14. Some discussion took place in Reg. v. Williams (1958) Qd R 185 and has taken place in the argument of this appeal as to whether or not the legislature in this section intended to impose an absolute prohibition on the use of spring-guns. But, whichever of the currently conflicting views of the section is selected, the prohibition is not absolute. The very limitation of the class of persons sought to be protected by the section indicates that an absolute prohibition is not intended. If the legislature had wished to impose such a prohibition, the form of it would have been so simple. Whilst I find the endeavour to derive assistance in the construction of the section from its antecedents unrewarding, it is noticeable that the concept of "likelihood" was introduced into the section in the course of its development, a step which, in my opinion, clearly tends against the view that the section imposes an absolute prohibition. (at p54)

15. The learned trial judge in the case under appeal, being bound to follow the decision in Reg. v. Williams (1958) Qd R 185 , directed the jury in terms that they were to disregard the evidence which dealt with the likelihood of anyone coming in contact with the spring-gun and directed them that the likelihood with which they were concerned was the likelihood of anyone, once having come in contact with the spring-gun, being thereby killed or suffering grievous bodily harm. In my opinion, the learned trial judge was correct in indicating that the offence would only be made out if a spring-gun was set in such a manner that it would be likely to kill or injure any person who came in contact with it. But, in my opinion, Reg. v. Williams (1958) Qd R 185 was not well decided and ought to be overruled. Consequently, his Honour's direction as to the relevance of evidence as to the likelihood of persons resorting to the place where the spring-gun was set was erroneous. In my opinion, s. 327 does not make it an offence to set a spring-gun, without the relevant intent to kill or injure, in a place to which persons are unlikely to resort, or in a place where because of its characteristics or circumstances, persons are unliekly to come into contact with the spring-gun, even if the spring-gun is set so that whoever in the unlikely event trips it in that place is likely to be killed or injured. (at p54)

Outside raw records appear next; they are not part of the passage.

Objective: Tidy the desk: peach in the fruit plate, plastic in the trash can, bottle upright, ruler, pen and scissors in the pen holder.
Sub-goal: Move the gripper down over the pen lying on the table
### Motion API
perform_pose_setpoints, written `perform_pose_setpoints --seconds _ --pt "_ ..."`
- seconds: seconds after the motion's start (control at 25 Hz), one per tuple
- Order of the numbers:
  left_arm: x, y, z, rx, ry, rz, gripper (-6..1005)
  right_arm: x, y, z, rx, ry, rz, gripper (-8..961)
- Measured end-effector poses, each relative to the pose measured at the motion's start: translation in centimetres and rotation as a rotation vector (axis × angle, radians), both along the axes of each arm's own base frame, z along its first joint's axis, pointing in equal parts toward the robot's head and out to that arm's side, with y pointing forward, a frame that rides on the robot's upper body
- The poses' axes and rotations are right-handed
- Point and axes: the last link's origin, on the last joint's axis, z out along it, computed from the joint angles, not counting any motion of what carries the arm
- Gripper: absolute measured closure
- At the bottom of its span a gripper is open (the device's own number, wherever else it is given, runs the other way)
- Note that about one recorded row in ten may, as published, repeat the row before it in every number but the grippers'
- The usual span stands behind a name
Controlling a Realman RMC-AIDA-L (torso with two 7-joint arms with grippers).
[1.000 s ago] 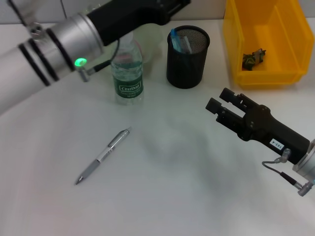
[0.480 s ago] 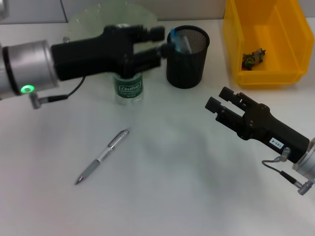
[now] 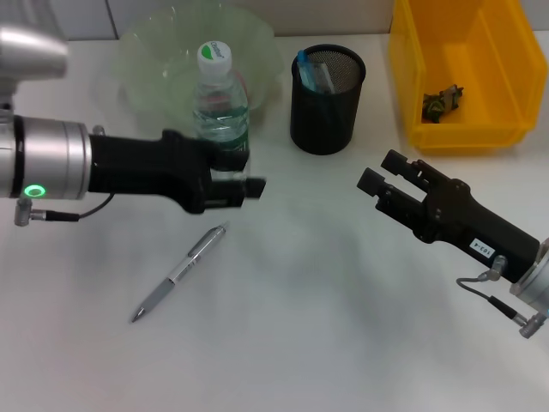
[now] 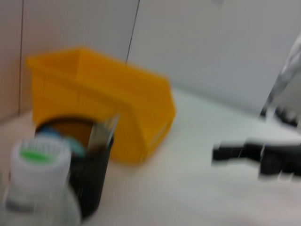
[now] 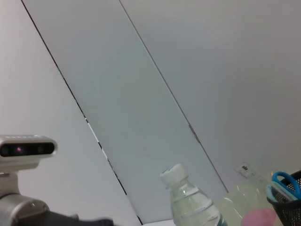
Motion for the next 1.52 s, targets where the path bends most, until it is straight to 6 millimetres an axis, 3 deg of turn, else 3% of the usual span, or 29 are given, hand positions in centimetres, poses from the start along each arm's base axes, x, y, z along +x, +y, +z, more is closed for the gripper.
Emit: perform_pose_setpoints --seconds 0.16,0.56,1.52 --pt "0.4 0.4 -0.3 -0.011 0.203 0.065 526 -0.1 0.1 -0.1 -0.003 -0.004 0.004 242" --pt "1.9 0.4 0.4 -0.015 0.385 0.188 528 0.1 0.0 -0.2 -0.004 -0.01 -0.005 240" --pt "2.3 -0.1 -2.8 -0.078 0.564 0.218 521 0.2 -0.1 -0.4 -0.007 -0.021 -0.01 240"
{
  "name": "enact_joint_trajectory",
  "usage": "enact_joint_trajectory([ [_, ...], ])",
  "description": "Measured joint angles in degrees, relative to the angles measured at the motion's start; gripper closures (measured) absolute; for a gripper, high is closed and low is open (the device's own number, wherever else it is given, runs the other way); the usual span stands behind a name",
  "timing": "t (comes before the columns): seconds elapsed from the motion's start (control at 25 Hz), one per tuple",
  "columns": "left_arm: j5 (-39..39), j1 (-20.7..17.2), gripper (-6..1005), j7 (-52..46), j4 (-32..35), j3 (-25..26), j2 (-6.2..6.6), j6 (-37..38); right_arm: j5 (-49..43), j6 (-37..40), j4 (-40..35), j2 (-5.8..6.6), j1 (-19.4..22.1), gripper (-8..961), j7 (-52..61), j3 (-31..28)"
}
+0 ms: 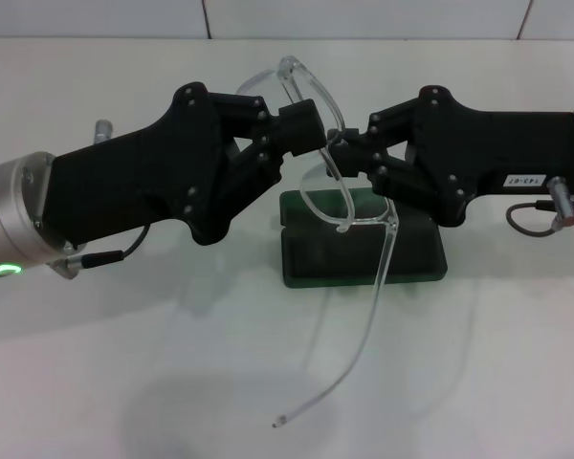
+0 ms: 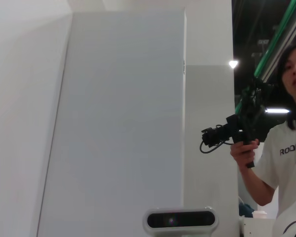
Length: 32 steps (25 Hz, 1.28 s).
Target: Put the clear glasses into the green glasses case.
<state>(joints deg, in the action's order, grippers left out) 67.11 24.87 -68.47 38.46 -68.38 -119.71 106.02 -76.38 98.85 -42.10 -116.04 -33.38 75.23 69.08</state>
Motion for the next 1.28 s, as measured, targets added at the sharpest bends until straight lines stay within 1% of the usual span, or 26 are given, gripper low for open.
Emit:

16. For these reasons I would grant special leave to appeal, allow the appeal and remit the matter to the Supreme Court for a new trial. (at p54)

KITTO J. The applicant was convicted upon an indictment charging him, under s. 327 of The Criminal Code of Queensland, with having set a spring-gun, namely a shot-gun operated by a trip wire, in such a place and in such a manner that it was likely to kill or inflict grievous bodily harm upon a person coming in contact with it. An indictment in these terms is provided for by form No. 199 in the Schedule to The Criminal Practice Rules of 1900 authorized by s. 707 of the Code. The relevant portion of s. 327, contained in the first of three paragraphs, is in these terms : - "Any person who sets or places any spring-gun, man-trap, or other engine calculated to destroy human life or to inflict grievous obdily harm, or causes any such thing to be set or placed, in any place with the intent that it may kill or inflict grievous bodily harm upon a trespasser or other person coming in contact with it, or sets or places any such thing in any such place and in any such manner that it is likely to cause any such result, is guilty of a misdemeanour and is liable to imprisonment with hard labour for three years." (at p55)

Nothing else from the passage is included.